## PROBLEM REQUIREMENTS:
Show, in full, each line of the data that contains "things".

(Recorded data)
▽

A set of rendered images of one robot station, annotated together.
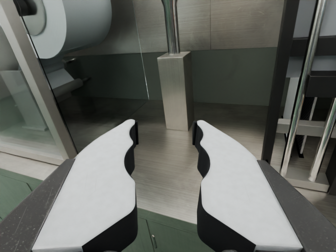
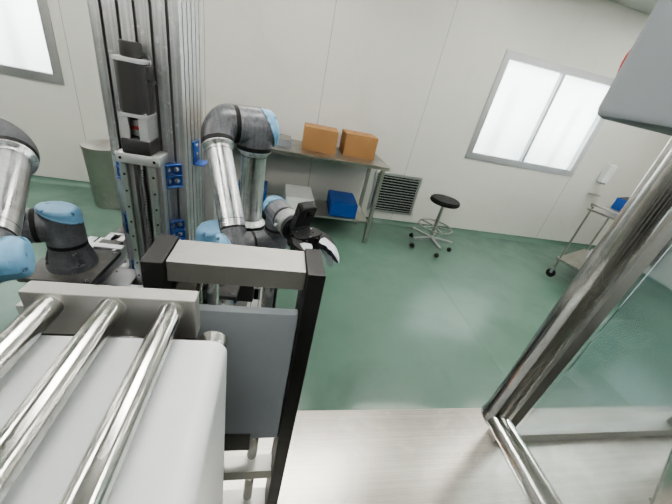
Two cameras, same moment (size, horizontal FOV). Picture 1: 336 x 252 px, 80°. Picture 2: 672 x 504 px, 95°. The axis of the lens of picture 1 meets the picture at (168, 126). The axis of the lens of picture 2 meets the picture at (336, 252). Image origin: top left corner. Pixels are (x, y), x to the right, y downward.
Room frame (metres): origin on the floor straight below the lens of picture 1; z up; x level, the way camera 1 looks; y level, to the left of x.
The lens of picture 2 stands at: (0.60, -0.38, 1.60)
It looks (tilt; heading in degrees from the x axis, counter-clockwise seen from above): 29 degrees down; 140
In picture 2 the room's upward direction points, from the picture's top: 13 degrees clockwise
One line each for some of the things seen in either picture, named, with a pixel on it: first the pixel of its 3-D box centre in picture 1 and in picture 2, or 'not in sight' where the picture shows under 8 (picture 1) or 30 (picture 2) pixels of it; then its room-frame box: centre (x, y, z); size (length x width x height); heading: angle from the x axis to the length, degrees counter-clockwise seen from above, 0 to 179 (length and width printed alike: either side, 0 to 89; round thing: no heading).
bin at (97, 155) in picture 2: not in sight; (109, 173); (-3.14, -0.40, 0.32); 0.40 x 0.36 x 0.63; 154
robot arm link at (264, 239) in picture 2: not in sight; (270, 241); (-0.19, 0.00, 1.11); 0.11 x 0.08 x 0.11; 88
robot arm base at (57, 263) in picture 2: not in sight; (70, 251); (-0.69, -0.55, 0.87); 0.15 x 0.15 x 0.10
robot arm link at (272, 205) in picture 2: not in sight; (278, 213); (-0.19, 0.02, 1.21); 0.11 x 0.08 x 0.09; 178
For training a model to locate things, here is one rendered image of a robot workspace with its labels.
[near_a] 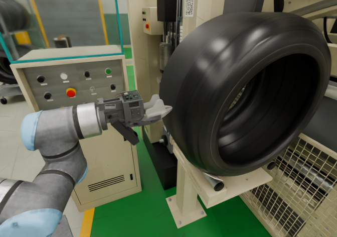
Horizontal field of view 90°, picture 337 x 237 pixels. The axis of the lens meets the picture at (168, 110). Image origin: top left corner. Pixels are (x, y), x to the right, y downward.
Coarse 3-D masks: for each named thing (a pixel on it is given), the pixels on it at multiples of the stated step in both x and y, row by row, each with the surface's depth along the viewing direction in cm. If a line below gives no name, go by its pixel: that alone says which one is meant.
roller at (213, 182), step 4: (208, 176) 69; (216, 176) 68; (208, 180) 69; (212, 180) 67; (216, 180) 66; (220, 180) 67; (212, 184) 67; (216, 184) 65; (220, 184) 65; (216, 188) 65; (220, 188) 66
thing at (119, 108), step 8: (120, 96) 46; (128, 96) 47; (136, 96) 46; (104, 104) 43; (112, 104) 44; (120, 104) 45; (128, 104) 44; (136, 104) 46; (104, 112) 45; (112, 112) 46; (120, 112) 46; (128, 112) 45; (136, 112) 47; (104, 120) 43; (112, 120) 46; (120, 120) 47; (128, 120) 46; (136, 120) 47; (104, 128) 45
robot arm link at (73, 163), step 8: (72, 152) 44; (80, 152) 47; (48, 160) 42; (56, 160) 42; (64, 160) 43; (72, 160) 45; (80, 160) 47; (48, 168) 41; (56, 168) 41; (64, 168) 42; (72, 168) 44; (80, 168) 47; (72, 176) 42; (80, 176) 48
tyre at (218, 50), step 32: (192, 32) 56; (224, 32) 45; (256, 32) 41; (288, 32) 42; (320, 32) 49; (192, 64) 47; (224, 64) 41; (256, 64) 41; (288, 64) 72; (320, 64) 51; (160, 96) 62; (192, 96) 45; (224, 96) 43; (256, 96) 89; (288, 96) 76; (320, 96) 60; (192, 128) 47; (224, 128) 92; (256, 128) 86; (288, 128) 75; (192, 160) 56; (224, 160) 61; (256, 160) 67
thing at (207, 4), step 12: (204, 0) 67; (216, 0) 68; (204, 12) 69; (216, 12) 71; (192, 24) 72; (180, 168) 123; (180, 180) 128; (180, 192) 134; (192, 192) 131; (180, 204) 140; (192, 204) 139
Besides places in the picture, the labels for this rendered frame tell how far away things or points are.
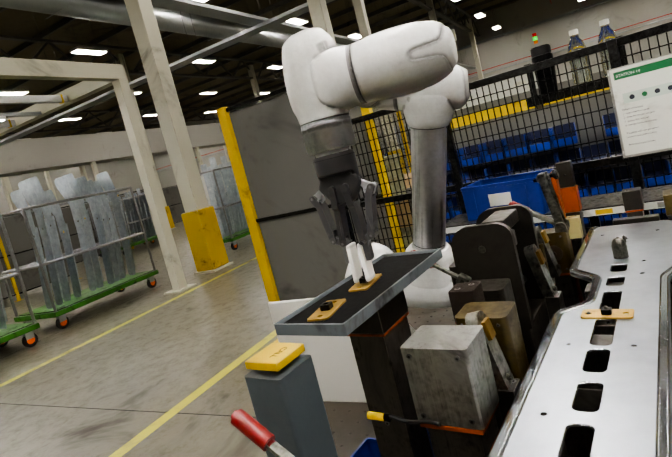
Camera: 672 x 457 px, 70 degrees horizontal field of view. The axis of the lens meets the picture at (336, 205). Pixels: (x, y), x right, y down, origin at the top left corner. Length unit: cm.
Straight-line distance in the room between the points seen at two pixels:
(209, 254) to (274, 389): 798
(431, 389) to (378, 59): 50
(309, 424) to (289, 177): 314
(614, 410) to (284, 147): 325
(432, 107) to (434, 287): 54
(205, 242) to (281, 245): 475
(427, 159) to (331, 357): 63
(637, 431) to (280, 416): 43
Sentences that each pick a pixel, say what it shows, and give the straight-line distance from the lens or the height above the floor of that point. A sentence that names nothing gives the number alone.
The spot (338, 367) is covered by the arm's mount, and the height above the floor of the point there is 81.
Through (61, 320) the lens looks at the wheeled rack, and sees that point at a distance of 796.
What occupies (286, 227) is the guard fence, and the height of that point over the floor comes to 95.
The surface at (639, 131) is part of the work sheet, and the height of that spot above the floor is 123.
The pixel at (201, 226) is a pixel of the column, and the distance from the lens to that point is 858.
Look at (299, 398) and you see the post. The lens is 69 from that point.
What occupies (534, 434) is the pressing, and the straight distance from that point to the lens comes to 72.
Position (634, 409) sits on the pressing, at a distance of 76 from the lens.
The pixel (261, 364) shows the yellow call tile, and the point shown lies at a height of 116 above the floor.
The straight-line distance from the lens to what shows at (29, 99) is 862.
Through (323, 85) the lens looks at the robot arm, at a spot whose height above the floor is 151.
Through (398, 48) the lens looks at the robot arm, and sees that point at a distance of 80.
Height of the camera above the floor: 140
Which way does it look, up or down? 6 degrees down
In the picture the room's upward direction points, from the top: 14 degrees counter-clockwise

△

## EXERCISE ANSWER:
One line each for some of the things seen in either picture, named, with a pixel on it: first the pixel of its 3-D box centre in picture 1 and in picture 2, or 'not in sight' where the picture shows under 8 (picture 1) or 30 (picture 2) pixels of it; then its room-frame box: centre (x, y, z); size (length x width x height); heading: angle from the x axis to the length, degrees counter-clockwise seen from above, 0 to 179 (length and width printed alike: either side, 0 to 89; round thing: no heading).
For training a model to locate things, here is one rendered image of a robot workspace with its labels.
Besides places in the picture, the labels for this rendered frame tell how far away things or points are.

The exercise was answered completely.